L’entrée sur le territoire français leur est néanmoins refusée, car aucun d’eux ne possède de visa leur permettant de pénétrer légalement dans l’espace Schengen. L’un d’eux, Ishmaël, décide alors de déposer une demande d’asile à la frontière, laquelle est rejetée par le ministère de l’intérieur, de même que le recours qu’il forme contre cette décision avec l’aide de l’Anafé. Quelques jours plus tard, son ami Julius fait la même demande et se heurte à son tour à un refus, mais ne conteste pas cette décision négative. Les cinq compagnons d’Ishmaël et de Julius renoncent alors à demander l’asile à la frontière, comprenant qu’ils n’obtiendront pas gain de cause. En effet, malgré le risque sanitaire en cas de retour en Sierra Leone, leur situation ne relève pas – selon les autorités françaises – des motifs de protection de la convention de Genève du 28 juillet 1951 sur les réfugiés.

Par ailleurs, les signalements rédigés par l’Anafé pour attirer l’attention du juge des libertés et de la détention (JLD) sur le risque de renvoi vers Freetown qui constituerait une violation de la Convention européenne des droits de l’Homme3 n’ont pas reçus d’écho favorable, pas plus que les appels formés contre les décisions de prolongation du maintien en zone d’attente. Les juges judiciaires se déclarent en effet incompétents au profit du juge administratif, chargé de statuer sur les demandes d’asile à la frontière.

Ayant ainsi épuisé tous les recours légaux à leur disposition, les sept Sierra léonais n’ont plus d’autre choix, lors des tentatives d’embarquement quotidiennes qu’ils subissent, que de refuser de monter dans l’avion, ce qui pourrait constituer un délit au titre de l’article L. 624-1 du code de l’entrée et du séjour des étrangers et du droit d’asile (CESEDA).

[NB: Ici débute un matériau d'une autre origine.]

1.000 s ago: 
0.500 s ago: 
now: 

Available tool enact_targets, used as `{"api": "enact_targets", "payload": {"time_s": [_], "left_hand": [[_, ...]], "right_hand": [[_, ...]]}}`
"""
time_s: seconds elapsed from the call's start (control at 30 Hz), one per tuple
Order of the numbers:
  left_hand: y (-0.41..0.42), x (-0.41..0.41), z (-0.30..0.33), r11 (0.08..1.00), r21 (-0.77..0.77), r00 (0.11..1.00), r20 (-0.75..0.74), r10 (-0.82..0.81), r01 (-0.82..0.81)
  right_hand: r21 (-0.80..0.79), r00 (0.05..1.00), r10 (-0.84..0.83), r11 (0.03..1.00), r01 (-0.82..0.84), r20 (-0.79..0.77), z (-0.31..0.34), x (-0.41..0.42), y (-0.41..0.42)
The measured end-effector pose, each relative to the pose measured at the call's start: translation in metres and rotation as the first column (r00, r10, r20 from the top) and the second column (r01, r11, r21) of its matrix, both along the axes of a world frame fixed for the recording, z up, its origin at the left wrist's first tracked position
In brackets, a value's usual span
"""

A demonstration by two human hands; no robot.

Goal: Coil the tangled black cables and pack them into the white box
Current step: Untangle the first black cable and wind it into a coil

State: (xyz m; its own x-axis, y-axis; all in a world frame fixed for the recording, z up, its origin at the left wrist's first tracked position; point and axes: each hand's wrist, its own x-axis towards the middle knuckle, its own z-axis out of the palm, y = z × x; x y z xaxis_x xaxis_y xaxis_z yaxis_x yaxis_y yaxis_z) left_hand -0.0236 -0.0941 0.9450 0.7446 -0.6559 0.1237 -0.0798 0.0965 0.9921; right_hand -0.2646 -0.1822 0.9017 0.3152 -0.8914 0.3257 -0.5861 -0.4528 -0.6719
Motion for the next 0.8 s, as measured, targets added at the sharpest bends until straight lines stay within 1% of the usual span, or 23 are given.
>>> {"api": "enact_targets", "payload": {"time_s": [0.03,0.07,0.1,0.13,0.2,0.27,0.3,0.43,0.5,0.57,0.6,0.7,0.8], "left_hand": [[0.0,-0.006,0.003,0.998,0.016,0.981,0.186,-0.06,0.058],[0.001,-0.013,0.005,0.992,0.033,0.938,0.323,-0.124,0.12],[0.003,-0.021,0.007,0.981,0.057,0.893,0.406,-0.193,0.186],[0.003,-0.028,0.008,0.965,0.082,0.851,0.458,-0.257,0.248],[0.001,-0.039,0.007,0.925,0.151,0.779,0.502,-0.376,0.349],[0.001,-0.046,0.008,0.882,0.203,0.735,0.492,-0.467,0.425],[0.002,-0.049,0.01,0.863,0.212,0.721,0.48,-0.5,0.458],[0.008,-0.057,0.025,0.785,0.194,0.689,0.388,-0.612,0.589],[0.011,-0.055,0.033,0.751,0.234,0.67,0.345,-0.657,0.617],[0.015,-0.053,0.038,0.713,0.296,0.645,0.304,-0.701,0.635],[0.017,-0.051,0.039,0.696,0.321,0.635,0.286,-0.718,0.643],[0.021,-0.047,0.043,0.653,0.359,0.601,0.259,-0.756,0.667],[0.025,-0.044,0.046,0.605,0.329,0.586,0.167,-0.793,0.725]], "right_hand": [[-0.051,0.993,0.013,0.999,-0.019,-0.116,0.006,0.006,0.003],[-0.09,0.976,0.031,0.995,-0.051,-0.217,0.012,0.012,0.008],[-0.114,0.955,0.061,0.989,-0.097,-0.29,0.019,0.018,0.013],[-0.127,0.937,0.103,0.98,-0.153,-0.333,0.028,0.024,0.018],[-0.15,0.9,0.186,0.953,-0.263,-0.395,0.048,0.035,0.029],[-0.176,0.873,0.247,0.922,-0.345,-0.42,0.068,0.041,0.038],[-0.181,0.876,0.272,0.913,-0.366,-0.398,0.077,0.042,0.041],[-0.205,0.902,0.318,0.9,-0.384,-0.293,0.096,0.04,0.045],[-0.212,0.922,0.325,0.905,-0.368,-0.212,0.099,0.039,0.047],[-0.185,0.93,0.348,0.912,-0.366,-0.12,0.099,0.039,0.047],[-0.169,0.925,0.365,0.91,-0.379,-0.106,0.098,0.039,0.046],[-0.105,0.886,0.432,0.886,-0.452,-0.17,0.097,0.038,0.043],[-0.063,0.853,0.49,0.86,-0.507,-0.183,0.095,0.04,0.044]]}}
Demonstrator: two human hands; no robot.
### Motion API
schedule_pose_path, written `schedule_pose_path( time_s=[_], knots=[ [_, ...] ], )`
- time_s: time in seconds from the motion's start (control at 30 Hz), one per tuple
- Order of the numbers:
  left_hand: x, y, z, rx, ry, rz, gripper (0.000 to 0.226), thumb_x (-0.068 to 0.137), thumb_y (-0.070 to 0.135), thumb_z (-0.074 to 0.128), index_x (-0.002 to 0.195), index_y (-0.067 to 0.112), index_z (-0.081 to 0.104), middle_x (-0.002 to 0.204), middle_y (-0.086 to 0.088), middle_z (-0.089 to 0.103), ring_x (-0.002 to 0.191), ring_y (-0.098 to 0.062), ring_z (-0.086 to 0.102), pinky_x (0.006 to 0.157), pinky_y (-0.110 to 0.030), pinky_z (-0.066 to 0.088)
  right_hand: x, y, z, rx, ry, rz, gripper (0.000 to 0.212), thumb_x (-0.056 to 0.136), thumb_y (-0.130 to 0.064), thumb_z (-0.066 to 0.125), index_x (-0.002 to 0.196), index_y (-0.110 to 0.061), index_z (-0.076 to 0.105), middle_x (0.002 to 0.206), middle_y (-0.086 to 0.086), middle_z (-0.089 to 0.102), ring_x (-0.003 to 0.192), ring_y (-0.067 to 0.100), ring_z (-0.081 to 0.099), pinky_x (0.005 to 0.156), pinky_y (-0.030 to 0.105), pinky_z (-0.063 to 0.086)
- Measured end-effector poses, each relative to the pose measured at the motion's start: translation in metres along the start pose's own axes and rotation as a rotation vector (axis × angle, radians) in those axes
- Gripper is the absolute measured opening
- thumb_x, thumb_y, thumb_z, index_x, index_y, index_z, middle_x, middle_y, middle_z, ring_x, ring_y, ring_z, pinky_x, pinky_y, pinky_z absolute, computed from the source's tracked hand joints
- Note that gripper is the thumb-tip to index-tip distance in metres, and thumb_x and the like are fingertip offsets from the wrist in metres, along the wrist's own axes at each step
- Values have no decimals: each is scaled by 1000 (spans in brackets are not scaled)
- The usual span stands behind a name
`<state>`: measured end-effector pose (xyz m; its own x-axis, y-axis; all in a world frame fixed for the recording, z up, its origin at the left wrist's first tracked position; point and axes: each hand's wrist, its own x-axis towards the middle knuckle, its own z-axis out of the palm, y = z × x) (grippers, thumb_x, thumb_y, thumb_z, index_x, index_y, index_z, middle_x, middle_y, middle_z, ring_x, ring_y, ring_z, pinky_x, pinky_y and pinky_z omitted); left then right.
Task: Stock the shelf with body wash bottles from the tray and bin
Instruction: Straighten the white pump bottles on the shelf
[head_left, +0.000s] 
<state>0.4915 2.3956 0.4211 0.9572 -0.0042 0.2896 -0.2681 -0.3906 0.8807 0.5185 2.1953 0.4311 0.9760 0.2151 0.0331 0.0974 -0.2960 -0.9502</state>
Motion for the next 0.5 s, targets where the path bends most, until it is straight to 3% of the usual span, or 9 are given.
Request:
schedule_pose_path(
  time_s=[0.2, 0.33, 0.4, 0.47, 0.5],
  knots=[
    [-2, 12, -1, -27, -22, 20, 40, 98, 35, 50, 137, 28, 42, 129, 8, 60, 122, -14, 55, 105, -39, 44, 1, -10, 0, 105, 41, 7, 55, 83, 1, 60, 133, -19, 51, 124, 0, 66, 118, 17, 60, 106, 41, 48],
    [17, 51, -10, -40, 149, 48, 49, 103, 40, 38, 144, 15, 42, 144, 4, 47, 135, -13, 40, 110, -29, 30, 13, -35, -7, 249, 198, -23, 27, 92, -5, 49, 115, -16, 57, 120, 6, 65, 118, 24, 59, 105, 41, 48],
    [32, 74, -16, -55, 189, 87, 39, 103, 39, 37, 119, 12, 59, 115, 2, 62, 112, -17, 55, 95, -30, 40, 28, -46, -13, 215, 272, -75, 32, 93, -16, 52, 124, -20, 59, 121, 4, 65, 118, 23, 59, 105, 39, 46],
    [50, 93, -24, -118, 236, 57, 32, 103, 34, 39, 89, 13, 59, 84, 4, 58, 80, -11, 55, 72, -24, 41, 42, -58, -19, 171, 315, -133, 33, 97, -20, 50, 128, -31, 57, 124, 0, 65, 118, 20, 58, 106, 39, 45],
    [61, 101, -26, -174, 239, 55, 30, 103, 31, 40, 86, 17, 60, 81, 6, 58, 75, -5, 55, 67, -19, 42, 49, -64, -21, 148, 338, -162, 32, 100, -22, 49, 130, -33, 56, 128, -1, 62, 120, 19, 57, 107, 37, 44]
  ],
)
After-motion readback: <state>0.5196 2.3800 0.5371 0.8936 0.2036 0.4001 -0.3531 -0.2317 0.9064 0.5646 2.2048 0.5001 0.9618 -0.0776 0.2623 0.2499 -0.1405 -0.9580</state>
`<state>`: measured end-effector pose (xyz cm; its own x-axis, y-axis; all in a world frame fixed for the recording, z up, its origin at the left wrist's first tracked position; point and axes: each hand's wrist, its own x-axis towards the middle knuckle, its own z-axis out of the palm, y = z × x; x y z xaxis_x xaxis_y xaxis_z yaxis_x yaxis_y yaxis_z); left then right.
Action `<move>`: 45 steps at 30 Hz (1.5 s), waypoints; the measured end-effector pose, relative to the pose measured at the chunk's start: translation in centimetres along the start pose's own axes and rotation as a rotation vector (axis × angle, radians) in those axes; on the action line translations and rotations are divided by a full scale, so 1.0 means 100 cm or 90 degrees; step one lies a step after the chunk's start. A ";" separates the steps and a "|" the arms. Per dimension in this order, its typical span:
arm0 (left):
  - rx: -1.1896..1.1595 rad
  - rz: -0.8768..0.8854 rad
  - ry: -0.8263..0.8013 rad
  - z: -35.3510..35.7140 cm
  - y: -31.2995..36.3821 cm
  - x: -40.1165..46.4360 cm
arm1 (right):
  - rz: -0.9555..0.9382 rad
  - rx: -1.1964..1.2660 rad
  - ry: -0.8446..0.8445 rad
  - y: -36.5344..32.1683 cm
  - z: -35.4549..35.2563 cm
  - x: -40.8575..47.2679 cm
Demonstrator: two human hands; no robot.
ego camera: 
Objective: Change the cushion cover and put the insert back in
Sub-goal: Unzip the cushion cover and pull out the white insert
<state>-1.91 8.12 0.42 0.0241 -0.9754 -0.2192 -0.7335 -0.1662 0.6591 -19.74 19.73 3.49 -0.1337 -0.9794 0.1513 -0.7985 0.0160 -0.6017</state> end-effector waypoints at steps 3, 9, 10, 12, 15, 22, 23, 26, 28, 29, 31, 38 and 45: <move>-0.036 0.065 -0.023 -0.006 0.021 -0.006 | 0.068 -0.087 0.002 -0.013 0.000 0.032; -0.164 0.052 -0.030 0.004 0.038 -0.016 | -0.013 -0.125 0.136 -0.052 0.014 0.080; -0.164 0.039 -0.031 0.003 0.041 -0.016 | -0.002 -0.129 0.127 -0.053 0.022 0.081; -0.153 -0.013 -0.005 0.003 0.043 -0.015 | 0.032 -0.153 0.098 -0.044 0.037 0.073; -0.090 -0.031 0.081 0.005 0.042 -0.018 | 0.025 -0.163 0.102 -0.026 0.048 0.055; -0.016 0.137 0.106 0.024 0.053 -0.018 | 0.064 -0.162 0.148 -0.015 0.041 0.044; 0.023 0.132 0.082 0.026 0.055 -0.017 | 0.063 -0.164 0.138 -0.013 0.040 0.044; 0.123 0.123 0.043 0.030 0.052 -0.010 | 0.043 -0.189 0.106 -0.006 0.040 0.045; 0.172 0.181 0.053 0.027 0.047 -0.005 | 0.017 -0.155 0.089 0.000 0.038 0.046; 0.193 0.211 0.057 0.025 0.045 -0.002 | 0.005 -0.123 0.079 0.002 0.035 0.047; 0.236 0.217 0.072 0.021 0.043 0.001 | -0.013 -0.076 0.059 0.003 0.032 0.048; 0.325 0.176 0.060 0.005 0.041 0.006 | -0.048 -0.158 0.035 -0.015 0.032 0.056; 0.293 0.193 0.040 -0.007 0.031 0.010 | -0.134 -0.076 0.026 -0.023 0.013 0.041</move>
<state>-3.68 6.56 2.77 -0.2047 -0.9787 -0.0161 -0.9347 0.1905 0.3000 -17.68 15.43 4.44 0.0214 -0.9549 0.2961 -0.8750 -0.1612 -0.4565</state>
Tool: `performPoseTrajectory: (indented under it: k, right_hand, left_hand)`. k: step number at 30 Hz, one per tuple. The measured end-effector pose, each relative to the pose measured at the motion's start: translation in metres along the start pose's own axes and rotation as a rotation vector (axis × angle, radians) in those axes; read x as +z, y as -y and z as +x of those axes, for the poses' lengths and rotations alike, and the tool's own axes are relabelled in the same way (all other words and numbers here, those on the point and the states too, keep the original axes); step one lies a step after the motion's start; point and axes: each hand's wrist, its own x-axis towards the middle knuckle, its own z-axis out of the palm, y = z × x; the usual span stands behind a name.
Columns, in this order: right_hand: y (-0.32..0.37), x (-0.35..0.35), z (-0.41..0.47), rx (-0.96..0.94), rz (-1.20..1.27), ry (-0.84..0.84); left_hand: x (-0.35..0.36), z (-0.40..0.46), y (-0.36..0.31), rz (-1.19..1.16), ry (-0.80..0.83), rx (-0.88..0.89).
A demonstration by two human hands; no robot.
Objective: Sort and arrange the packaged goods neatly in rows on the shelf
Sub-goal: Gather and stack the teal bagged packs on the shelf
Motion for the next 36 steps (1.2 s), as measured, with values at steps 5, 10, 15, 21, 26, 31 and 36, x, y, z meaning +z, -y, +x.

Le 24 août, le gouvernement français recommande à la compagnie Air France de suspendre « temporairement » sa desserte de la capitale de la Sierra Leone, en raison de l’épidémie de fièvre Ebola qui sévit dans le pays4. Pour autant, la police aux frontières affirme à l’Anafé le 28 août que des réacheminements « indirects » pourront être organisés via des aéroports continuant à assurer des vols vers Freetown.

Le 29 août, l’un des sept maintenus, John, est réacheminé vers son pays de provenance. Cependant, n’étant pas titulaire des documents lui permettant d’y pénétrer, l’entrée lui est refusée et il est immédiatement renvoyé à Paris, où il est à nouveau placé en zone d’attente.

Le 6 septembre, à défaut pour les autorités françaises de pouvoir les renvoyer directement vers leur pays d’origine, Barry et Gabriel, sont réacheminés sous escorte vers Casablanca, où ils n’ont pourtant jamais transité. Le Maroc se charge ensuite de leur refoulement vers Freetown, la compagnie Royal Air Maroc n’ayant pas, à la différence d’Air France, suspendu ses vols à destination des pays les plus touchés par Ebola. Le 11 septembre, Alpha et Julius sont à leur tour refoulés selon le même processus. Ces renvois sont pourtant contraires aux dispositions de la Convention de Chicago de 1944 selon lesquelles « L’exploitant d’aéronefs refoulera la personne non admissible : au point où elle a commencé son voyage ; ou b) à tout autre endroit où elle peut être admise »5. En effet, le Maroc ne constitue pas leur dernier pays de provenance et les ressortissants sierra léonais dépourvus de visa ne sont pas légalement admissibles au Maroc.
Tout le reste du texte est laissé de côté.